La production de betterave en France affectée par la canicule et la réduction de sucre prévue.

Moins de sucre en prévision ? La betterave française souffre de l’été caniculaire

Moins de sucre en prévision : la betterave française souffre de l’été caniculaire

28 août 2026 à 16h49

Durée de lecture : 3 minutes

La canicule et la sécheresse de cet été ont gravement affecté une grande partie des cultures de fruits et légumes en France. Selon l’Insee, les prix des fruits et légumes ont connu une augmentation de 13 % par rapport à l’année précédente. Parmi les cultures les plus touchées, la betterave sucrière, essentielle à la production de sucre, se distingue. La France est le premier producteur européen de betterave sucrière et le deuxième au monde, derrière la Russie.

Le 25 août, l’Association interprofessionnelle de la betterave et du sucre (AIBS) a averti d’une baisse anticipée de 20 % de la production totale de betterave par rapport à la moyenne des cinq dernières années. Cette situation est due à un « stress hydrique » et à l’augmentation des maladies, comme le charançon et la teigne, exacerbés par les conditions climatiques extrêmes. Alain Carré, président de l’AIBS, souligne que cette campagne met en lumière la vulnérabilité de la production betteravière face aux événements climatiques extrêmes.

Les conséquences de cette situation sont multiples : des producteurs en difficulté, une diminution prévue de la production de sucre, et des risques d’approvisionnement pour les éleveurs de bovins, qui dépendent de la pulpe de betterave sucrière.
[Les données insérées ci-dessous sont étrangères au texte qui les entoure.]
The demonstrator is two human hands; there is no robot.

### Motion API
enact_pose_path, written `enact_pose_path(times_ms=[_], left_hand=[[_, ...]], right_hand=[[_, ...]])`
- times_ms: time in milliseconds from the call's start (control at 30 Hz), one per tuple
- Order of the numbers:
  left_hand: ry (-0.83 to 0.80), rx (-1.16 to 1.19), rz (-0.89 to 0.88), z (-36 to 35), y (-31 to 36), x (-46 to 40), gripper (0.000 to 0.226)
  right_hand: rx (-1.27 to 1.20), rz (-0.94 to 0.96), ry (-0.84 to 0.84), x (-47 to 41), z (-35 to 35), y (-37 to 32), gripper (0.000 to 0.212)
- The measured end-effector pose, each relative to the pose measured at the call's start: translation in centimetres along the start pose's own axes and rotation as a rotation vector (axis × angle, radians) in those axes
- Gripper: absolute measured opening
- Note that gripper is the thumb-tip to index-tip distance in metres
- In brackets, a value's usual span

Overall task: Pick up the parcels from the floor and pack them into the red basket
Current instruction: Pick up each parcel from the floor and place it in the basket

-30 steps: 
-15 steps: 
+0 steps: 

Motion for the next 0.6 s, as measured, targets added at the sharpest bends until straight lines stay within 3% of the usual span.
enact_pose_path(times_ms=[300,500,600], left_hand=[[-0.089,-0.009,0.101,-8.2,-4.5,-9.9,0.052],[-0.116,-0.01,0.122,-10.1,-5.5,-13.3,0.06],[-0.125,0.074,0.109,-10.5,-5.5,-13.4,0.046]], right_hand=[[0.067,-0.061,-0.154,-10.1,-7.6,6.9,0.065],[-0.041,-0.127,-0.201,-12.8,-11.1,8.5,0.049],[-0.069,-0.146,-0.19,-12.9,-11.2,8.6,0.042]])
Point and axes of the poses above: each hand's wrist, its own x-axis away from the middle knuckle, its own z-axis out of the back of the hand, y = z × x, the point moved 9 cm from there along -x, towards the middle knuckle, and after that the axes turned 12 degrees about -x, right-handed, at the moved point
Habituellement, la betterave sucrière résiste bien aux périodes de sécheresse, mais elle cesse de croître lorsque les températures dépassent 35 °C. Pierre-Élie Dequidt, agriculteur bio dans le Pas-de-Calais, indique que bien que la betterave puisse survivre sans eau pendant un certain temps, des conditions climatiques extrêmes compromettent gravement sa croissance.

Aucune région n’est épargnée par cette crise. Les Hauts-de-France, qui représentent environ 50 % de la production nationale, soit 18 millions de tonnes, ont été particulièrement touchées. Dans certaines zones comme la vallée de la Canche, des agriculteurs comme Pierre-Élie Dequidt constatent des pertes, mais notent que certaines betteraves ont réussi à se développer malgré les conditions extrêmes. En revanche, plus au sud, la situation est préoccupante. Xavier Piot, agriculteur bio dans l’Oise, déplore la perte d’une grande partie de sa récolte.

Dans son communiqué, l’AIBS appelle les pouvoirs publics à mettre en place des dispositifs de soutien pour faire face aux conséquences de la sécheresse et de la canicule. Avec le changement climatique, ces événements pourraient devenir la norme, menaçant davantage l’avenir de la filière betterave française, déjà confrontée à la concurrence internationale, notamment celle de la canne à sucre en provenance d’Inde et du Brésil.